▸ **Aim of the task**
In the answer, each entry below appears exactly as given, and no picture appears at all.

▸ **Source data**
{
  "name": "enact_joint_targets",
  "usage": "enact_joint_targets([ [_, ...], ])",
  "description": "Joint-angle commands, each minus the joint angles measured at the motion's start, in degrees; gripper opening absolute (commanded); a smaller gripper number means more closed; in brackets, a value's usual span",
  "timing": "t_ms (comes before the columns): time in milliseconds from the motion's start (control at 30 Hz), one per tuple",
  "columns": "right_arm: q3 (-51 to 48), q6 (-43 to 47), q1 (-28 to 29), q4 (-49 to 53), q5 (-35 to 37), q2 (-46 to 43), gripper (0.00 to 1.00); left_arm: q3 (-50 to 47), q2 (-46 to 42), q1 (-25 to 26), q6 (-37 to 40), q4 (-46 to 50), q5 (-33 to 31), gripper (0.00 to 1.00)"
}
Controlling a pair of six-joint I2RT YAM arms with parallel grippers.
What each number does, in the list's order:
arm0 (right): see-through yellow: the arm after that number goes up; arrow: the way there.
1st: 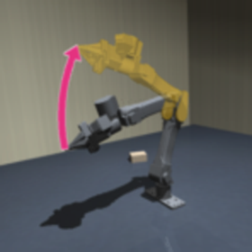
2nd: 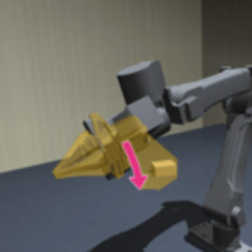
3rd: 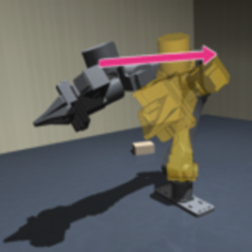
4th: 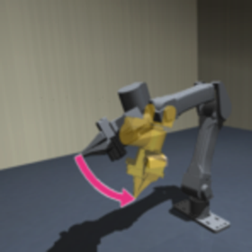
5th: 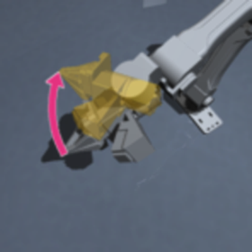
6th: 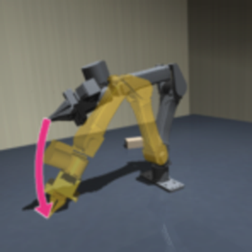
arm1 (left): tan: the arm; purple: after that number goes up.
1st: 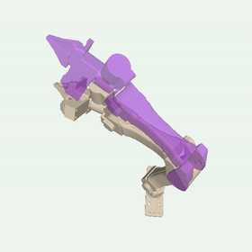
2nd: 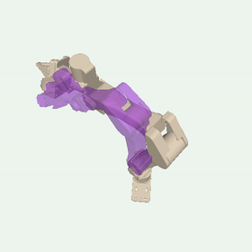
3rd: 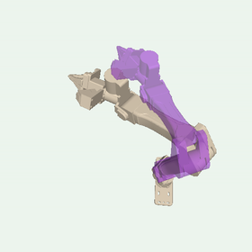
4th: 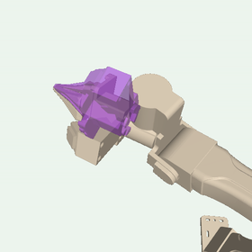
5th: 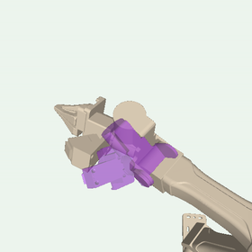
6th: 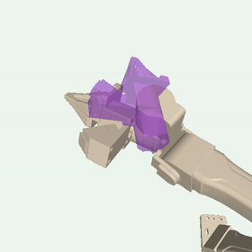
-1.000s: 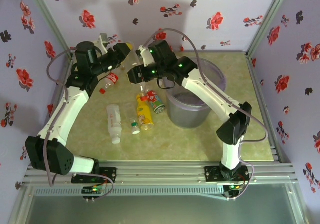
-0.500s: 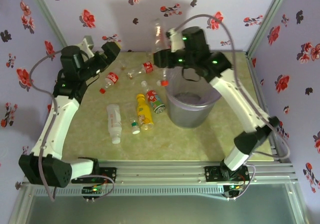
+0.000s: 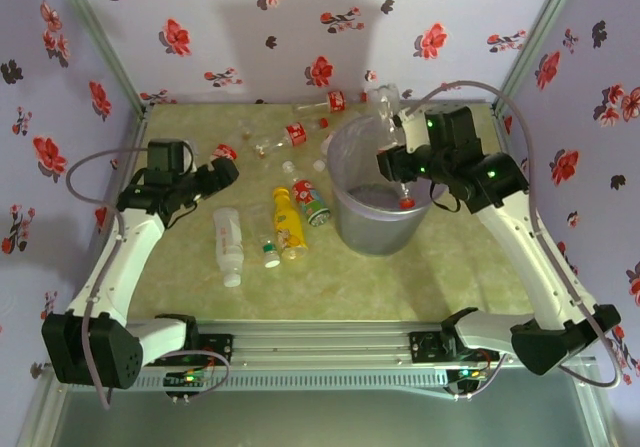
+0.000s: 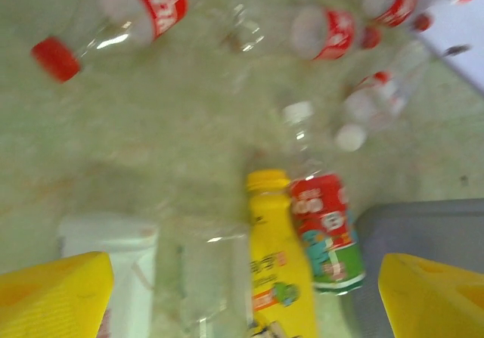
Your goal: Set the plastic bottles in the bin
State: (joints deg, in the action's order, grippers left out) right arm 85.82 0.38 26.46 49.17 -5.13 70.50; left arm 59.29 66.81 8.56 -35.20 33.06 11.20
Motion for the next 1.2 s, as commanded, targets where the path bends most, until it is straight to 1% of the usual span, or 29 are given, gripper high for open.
enact_joint_targets([
  [0,-3.21,2.60,-1.71,-1.11,1.75,-1.25,0.46,-1.72,-1.45,-0.12,3.99,4.32,-4.57,0.91],
  [100,-5.94,2.90,-2.78,-2.26,1.20,-1.48,0.47,-2.87,-1.23,-0.12,5.81,6.85,-6.64,0.91],
  [300,-12.13,3.44,-2.82,-6.26,-1.49,-2.12,0.50,-6.14,-0.99,0.05,6.09,7.36,-6.87,0.89],
  [533,-15.15,3.40,-2.82,-8.91,-1.65,-2.31,0.67,-8.33,0.32,0.32,7.16,8.03,-7.66,0.87],
  [833,-13.61,3.07,-2.90,-8.01,-0.25,-1.25,0.82,-11.01,3.23,0.76,7.34,5.58,-7.66,0.86],
  [967,-10.07,1.32,-2.90,-6.20,0.67,-0.26,0.84,-11.61,4.27,0.84,7.52,4.99,-7.68,0.87],
  [1167,-3.68,-4.13,-2.98,-1.92,2.89,-1.08,0.85,-11.73,7.20,1.28,8.31,4.37,-8.99,0.92],
])
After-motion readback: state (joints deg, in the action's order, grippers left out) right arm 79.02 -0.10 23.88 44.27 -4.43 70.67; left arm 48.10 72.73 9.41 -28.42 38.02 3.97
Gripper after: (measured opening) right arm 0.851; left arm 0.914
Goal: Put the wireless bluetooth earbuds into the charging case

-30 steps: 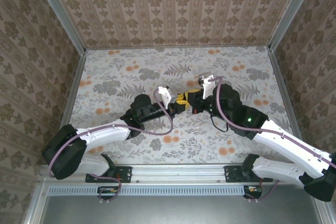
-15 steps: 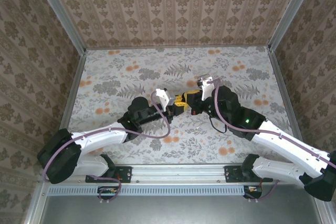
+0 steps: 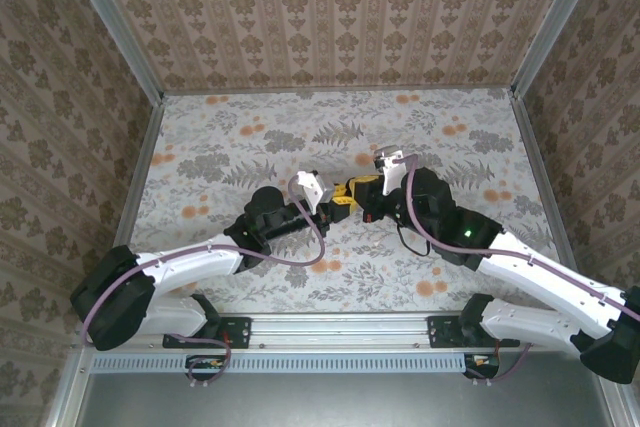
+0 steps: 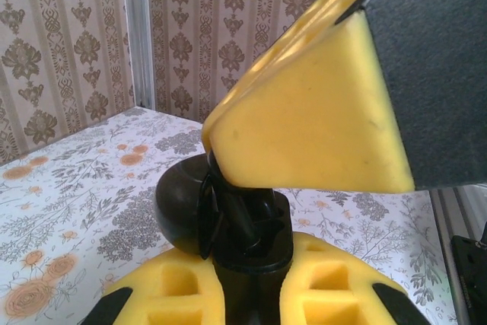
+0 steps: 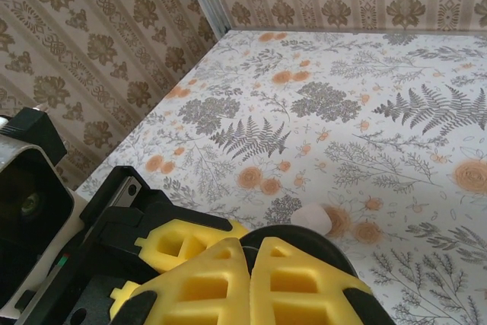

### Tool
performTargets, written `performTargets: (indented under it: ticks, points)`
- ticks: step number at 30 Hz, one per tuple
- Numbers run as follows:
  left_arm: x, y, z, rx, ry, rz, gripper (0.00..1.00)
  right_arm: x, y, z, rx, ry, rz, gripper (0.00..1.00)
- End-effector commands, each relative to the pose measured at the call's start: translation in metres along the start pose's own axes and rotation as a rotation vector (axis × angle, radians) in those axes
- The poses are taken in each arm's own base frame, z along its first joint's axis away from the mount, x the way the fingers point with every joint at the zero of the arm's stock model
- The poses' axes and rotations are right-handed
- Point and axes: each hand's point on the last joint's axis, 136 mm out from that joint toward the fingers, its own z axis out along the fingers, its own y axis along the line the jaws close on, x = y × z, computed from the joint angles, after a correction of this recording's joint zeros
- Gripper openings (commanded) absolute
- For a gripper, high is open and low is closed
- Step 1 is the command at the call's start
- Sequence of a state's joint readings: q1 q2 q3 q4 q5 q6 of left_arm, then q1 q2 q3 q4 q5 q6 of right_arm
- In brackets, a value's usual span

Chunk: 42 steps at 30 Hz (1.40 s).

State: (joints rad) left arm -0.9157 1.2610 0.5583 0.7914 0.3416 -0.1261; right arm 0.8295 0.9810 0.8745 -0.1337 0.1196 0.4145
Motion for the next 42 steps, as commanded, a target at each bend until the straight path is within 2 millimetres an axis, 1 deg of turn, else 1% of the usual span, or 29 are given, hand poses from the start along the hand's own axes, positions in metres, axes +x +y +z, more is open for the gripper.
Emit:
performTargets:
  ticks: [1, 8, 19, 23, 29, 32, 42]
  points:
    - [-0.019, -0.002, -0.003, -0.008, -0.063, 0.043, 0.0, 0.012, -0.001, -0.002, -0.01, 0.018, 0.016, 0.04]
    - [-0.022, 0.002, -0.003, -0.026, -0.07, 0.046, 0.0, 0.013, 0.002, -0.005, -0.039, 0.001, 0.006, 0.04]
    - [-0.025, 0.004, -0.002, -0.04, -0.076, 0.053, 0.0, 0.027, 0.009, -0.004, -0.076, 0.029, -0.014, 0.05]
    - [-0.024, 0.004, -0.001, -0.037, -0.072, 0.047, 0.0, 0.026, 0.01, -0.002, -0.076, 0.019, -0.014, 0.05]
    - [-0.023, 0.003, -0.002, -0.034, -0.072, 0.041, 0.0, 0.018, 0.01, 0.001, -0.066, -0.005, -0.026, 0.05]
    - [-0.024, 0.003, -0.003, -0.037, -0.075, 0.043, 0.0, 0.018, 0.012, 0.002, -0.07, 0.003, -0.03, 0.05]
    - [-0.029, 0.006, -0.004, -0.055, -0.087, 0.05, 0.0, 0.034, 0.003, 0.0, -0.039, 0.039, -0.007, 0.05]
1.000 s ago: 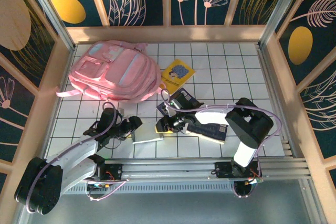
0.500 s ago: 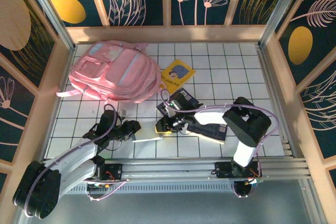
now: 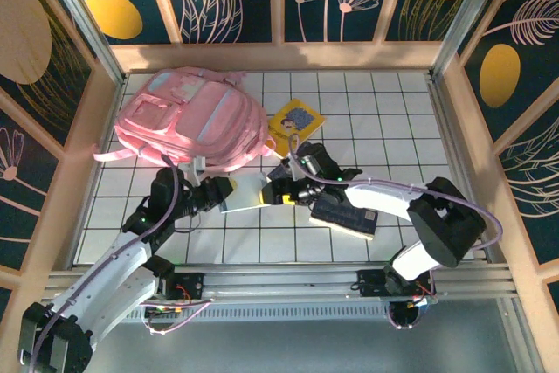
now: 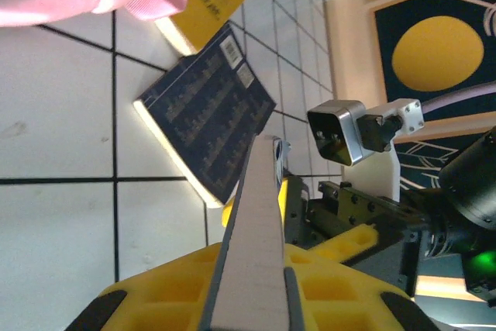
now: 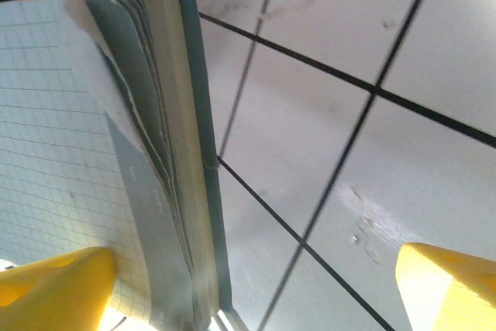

▸ **Answer to the exercise**
{
  "name": "enact_joint_targets",
  "usage": "enact_joint_targets([ [_, ...], ])",
  "description": "Joint-angle commands, each minus the joint angles measured at the motion's start, in degrees; gripper opening absolute (commanded); a smaller gripper number means more closed; in brackets, a value's usual span",
  "timing": "t_ms (comes before the columns): time in milliseconds from the motion's start (control at 30 Hz), one per tuple",
  "columns": "right_arm: q3 (-51 to 48), q6 (-43 to 47), q1 (-28 to 29), q4 (-49 to 53), q5 (-35 to 37), q2 (-46 to 43), gripper (0.00 to 1.00); left_arm: q3 (-50 to 47), q2 (-46 to 42), q1 (-25 to 26), q6 (-37 to 40), q4 (-46 to 50), q5 (-33 to 31), gripper (0.00 to 1.00)"
}
Controlling a pair of six-joint I2RT YAM arms with parallel grippers.
What each number does, in the list's order:
arm0 (right): see-through yellow: the arm after that number goes up; arrow: the way there.
1st: 
2nd: 
3rd: 
4th: 
5th: 
6th: 
arm1 (left): tan: the arm; purple: after that number goes up.
1st: 
2nd: 
3rd: 
4th: 
5th: 
6th: 
-1.000s: 
-0.500s: 
+0.000s: 
+0.000s: 
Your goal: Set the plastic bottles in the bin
State: (joints deg, in the action's order, grippers left out) right arm 85.82 0.38 26.46 49.17 -5.13 70.50; left arm 59.29 66.81 8.56 -35.20 33.06 11.20
Motion for the next 1.2 s, as commanded, targets where the path bends most, until it is straight to 1% of the usual span, or 29 are given, gripper high for open.
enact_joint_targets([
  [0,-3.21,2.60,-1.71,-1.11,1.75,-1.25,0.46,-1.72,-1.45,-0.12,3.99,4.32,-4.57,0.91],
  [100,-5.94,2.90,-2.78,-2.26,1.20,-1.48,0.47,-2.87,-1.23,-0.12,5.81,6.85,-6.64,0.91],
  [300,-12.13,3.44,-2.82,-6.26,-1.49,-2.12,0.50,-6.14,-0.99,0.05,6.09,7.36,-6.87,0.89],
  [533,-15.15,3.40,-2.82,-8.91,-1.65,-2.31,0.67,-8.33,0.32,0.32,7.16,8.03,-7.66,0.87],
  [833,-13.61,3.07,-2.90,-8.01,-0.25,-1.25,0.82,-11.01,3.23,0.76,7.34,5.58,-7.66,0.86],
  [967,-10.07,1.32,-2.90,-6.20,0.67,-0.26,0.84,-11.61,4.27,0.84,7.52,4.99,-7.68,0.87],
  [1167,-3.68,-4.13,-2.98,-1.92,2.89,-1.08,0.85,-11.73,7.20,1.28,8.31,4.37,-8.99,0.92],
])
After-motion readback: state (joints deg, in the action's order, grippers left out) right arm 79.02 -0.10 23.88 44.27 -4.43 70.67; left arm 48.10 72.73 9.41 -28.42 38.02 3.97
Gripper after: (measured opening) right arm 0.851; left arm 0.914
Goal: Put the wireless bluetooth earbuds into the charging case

-30 steps: 
-15 steps: 
+0 steps: 
+0 steps: 
+0 steps: 

### Tool
performTargets, written `performTargets: (indented under it: ticks, points)`
- ticks: step number at 30 Hz, one per tuple
- Numbers run as follows:
  left_arm: x, y, z, rx, ry, rz, gripper (0.00..1.00)
  right_arm: x, y, z, rx, ry, rz, gripper (0.00..1.00)
- End-effector commands, each relative to the pose measured at the call's start: translation in metres along the start pose's own axes and rotation as a rotation vector (axis × angle, radians) in those axes
- The poses are taken in each arm's own base frame, z along its first joint's axis away from the mount, x the way the fingers point with every joint at the zero of the arm's stock model
- The poses' axes and rotations are right-handed
- Point and axes: each hand's point on the last joint's axis, 136 mm out from that joint toward the fingers, its own z axis out along the fingers, its own y axis along the line the jaws close on, x = y × z, computed from the joint angles, after a correction of this recording's joint zeros
- Gripper openings (commanded) absolute
- For a gripper, high is open and low is closed
- Step 1 is the command at the call's start
- Sequence of a state's joint readings: q1 q2 q3 q4 q5 q6 of left_arm, then q1 q2 q3 q4 q5 q6 of right_arm
- In brackets, a value's usual span

Chunk: 42 steps at 30 Hz (1.40 s).

State: (joints rad) left arm -0.9157 1.2610 0.5583 0.7914 0.3416 -0.1261; right arm 0.8295 0.9810 0.8745 -0.1337 0.1196 0.4145
Motion for the next 42 steps, as commanded, a target at each bend until the straight path is within 2 millimetres an axis, 1 deg of turn, else 1% of the usual span, or 29 are given, hand poses from the start along the hand's own axes, positions in metres, axes +x +y +z, more is open for the gripper.
Emit:
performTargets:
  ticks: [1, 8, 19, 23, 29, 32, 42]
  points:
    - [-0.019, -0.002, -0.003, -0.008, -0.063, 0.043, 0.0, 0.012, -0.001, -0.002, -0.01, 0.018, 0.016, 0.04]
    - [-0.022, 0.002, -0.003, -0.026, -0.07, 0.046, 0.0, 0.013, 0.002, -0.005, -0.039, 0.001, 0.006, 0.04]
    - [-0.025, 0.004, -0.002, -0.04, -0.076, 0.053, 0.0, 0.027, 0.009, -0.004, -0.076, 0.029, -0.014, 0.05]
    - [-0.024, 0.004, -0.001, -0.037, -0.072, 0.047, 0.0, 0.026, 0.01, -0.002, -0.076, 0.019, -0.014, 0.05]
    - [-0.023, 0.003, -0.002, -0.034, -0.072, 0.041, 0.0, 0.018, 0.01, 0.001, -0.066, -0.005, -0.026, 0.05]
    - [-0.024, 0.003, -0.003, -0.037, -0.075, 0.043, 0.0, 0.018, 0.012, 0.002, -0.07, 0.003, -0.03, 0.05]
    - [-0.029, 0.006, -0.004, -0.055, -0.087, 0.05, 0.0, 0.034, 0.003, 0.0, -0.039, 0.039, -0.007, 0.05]
1.000 s ago: 
0.500 s ago: 
now: 
now: 
now: 

Nothing more belongs to this answer.